# Task prompt:
Copy out every record precisely.
# # # # # # #
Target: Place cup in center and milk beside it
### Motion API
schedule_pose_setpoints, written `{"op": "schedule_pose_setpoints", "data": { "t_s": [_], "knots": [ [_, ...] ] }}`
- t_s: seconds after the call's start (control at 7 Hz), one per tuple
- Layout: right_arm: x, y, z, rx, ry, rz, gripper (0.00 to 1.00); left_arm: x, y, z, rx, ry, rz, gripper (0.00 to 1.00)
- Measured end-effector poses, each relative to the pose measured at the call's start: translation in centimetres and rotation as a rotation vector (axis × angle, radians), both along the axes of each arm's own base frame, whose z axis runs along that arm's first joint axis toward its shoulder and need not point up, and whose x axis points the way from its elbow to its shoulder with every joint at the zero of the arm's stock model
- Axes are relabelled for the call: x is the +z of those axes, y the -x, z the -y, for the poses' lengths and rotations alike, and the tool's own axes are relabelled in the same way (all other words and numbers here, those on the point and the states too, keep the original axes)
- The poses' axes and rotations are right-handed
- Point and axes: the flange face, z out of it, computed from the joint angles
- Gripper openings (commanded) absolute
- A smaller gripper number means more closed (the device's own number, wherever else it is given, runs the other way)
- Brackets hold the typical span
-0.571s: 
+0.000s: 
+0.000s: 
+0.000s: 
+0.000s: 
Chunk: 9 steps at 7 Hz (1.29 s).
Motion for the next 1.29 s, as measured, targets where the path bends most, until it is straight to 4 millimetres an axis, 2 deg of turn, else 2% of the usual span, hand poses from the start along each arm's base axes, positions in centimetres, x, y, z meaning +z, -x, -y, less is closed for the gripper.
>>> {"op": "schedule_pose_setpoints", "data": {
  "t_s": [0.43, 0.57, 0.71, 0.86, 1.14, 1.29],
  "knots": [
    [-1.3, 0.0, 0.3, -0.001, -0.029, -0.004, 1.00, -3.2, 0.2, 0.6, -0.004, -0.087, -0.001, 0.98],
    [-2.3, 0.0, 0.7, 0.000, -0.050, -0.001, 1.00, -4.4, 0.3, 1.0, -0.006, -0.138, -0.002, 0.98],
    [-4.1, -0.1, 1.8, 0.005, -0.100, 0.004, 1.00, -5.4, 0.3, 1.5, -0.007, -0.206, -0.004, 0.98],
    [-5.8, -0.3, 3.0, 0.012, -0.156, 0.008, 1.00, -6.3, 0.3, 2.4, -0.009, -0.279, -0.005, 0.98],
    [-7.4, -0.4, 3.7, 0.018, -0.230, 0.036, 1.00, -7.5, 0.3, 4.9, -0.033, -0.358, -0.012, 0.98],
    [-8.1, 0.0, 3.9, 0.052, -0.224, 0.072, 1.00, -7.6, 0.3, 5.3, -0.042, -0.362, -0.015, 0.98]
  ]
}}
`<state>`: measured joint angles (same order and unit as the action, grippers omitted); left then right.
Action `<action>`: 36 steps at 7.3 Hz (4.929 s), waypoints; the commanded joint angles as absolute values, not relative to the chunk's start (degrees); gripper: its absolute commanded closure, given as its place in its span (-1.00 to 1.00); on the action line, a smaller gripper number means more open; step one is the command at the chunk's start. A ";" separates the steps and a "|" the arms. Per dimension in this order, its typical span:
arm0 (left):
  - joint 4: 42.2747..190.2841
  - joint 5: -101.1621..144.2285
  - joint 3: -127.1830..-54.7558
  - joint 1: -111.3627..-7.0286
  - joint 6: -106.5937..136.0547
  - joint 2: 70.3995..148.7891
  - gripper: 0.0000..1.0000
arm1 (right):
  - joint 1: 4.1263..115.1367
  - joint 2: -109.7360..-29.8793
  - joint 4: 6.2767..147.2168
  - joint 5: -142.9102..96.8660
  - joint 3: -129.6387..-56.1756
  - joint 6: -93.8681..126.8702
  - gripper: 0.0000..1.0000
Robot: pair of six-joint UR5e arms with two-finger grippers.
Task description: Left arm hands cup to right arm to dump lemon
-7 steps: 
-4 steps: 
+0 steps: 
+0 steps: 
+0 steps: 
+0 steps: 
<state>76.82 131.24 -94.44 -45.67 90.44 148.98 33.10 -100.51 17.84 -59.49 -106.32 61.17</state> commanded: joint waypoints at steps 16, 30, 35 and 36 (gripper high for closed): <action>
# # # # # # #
# The answer:
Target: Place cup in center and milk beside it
### Motion API
schedule_pose_setpoints, written `{"op": "schedule_pose_setpoints", "data": { "t_s": [_], "knots": [ [_, ...] ] }}`
- t_s: seconds after the call's start (control at 7 Hz), one per tuple
- Layout: right_arm: x, y, z, rx, ry, rz, gripper (0.00 to 1.00); left_arm: x, y, z, rx, ry, rz, gripper (0.00 to 1.00)
- Measured end-effector poses, each relative to the pose measured at the call's start: translation in centimetres and rotation as a rotation vector (axis × angle, radians), both along the axes of each arm's own base frame, whose z axis runs along that arm's first joint axis toward its shoulder and need not point up, and whose x axis points the way from its elbow to its shoulder with every joint at the zero of the arm's stock model
- Axes are relabelled for the call: x is the +z of those axes, y the -x, z the -y, for the poses' lengths and rotations alike, and the tool's own axes are relabelled in the same way (all other words and numbers here, those on the point and the states too, keep the original axes)
- The poses' axes and rotations are right-handed
- Point and axes: the flange face, z out of it, computed from the joint angles
- Gripper openings (commanded) absolute
- A smaller gripper number means more closed (the device's own number, wherever else it is given, runs the other way)
- Brackets hold the typical span
-0.571s: 
+0.000s: 
+0.000s: 
+0.000s: 
+0.000s: 
Chunk: 9 steps at 7 Hz (1.29 s).
Motion for the next 1.29 s, as measured, targets where the path bends most, until it is straight to 4 millimetres an axis, 2 deg of turn, else 2% of the usual span, hand poses from the start along each arm's base axes, positions in centimetres, x, y, z meaning +z, -x, -y, less is closed for the gripper.
>>> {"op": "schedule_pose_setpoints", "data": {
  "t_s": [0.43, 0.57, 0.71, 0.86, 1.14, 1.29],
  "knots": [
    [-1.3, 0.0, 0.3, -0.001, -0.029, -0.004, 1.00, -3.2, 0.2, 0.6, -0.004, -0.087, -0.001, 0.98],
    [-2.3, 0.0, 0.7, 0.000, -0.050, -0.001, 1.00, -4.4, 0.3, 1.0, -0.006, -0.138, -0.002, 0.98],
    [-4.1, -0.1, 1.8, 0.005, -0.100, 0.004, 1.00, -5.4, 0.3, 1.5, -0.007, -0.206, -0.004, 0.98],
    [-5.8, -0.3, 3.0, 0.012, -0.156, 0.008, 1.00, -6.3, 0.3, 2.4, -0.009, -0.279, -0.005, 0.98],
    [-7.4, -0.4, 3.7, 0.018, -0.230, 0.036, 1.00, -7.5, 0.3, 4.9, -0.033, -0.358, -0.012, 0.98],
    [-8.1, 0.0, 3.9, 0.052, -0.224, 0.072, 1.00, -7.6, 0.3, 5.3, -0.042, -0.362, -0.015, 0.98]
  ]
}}
`<state>`: measured joint angles (same order and unit as the action, grippers omitted); left then right.
Action `<action>`: 36 steps at 7.3 Hz (4.929 s), waypoints; the commanded joint angles as absolute values, not relative to the chunk's start (degrees); gripper: its absolute commanded closure, given as its place in its span (-1.00 to 1.00); on the action line, a smaller gripper number means more open; step one is the command at the chunk's start. A ";" separates the steps and a "|" the arms. Per dimension in this order, its typical span:
arm0 (left):
  - joint 4: 42.2747..190.2841
  - joint 5: -101.1621..144.2285
  - joint 3: -127.1830..-54.7558
  - joint 1: -111.3627..-7.0286
  - joint 6: -106.5937..136.0547
  - joint 2: 70.3995..148.7891
  - gripper: 0.0000..1.0000
arm1 (right):
  - joint 1: 4.1263..115.1367
  - joint 2: -109.7360..-29.8793
  - joint 4: 6.2767..147.2168
  - joint 5: -142.9102..96.8660
  - joint 3: -129.6387..-56.1756
  - joint 6: -93.8681..126.8702
  - gripper: 0.0000..1.0000
Robot: pair of six-joint UR5e arms with two-finger grippers.
Task description: Left arm hands cup to right arm to dump lemon
-7 steps: 
-4 steps: 
+0 steps: 
+0 steps: 
+0 steps: 
+0 steps: 
<state>76.82 131.24 -94.44 -45.67 90.44 148.98 33.10 -100.51 17.84 -59.49 -106.32 61.17</state> commanded: joint waypoints at steps 16, 30, 35 and 36 (gripper high for closed): <action>

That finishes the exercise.